Bad things require victims. Crimes affect society. Supposedly, we use the criminal to "teach" society to do more good things than bad ones. We use them to reinforce this principal. At the extreme, we have the death penalty.

Society itself and as a whole is capable of bad things. These bad things result in a much greater loss than any single victim can endure or any single criminal can cause. It is the loss of our humanity. With this loss comes a degradation of compassion, an inability to forgive and a unwillingness to come to terms with the fact that in order to execute, we must become that which we kill.

Fundamentally, the death penalty is an appropriate response in very selective situations. Timothy McVeigh is an example. He intentionally, knowingly and purposefully initiated an act that was engineered to afflict the most physical and mental damage on society. He confessed to the act. He showed no remorse. He could have destroyed the same building in the dead of night, but instead, the "collateral damage" was acceptable.

His insanity was that he had mentally removed himself from that humanity which he professed to be trying to improve by calling attention to the "out of control government." He didn't kill the federal government, he killed mothers, fathers, children... humanity. He had removed himself from operating within the realms of this humanity and could therefore feel no remorse.

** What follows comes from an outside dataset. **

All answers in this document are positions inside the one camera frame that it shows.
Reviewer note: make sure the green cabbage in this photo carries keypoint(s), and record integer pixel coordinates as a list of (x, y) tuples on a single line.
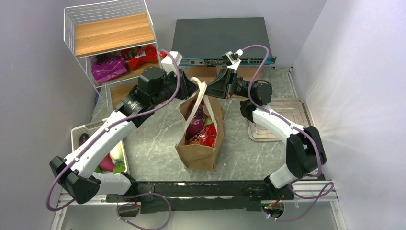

I believe that a significant number of death row condemned did not set out with this sense of "purpose". They reacted within a situation that they found themselves in at that time in their lives. They reacted and committed a capital crime due to a lack of social skills, social programming or SOCIETY'S exclusion. Granted, they did a "bad thing" for which they must pay SOME price, but do we classify them the same as McVeigh? Have they removed themselves and set themselves apart from humanity?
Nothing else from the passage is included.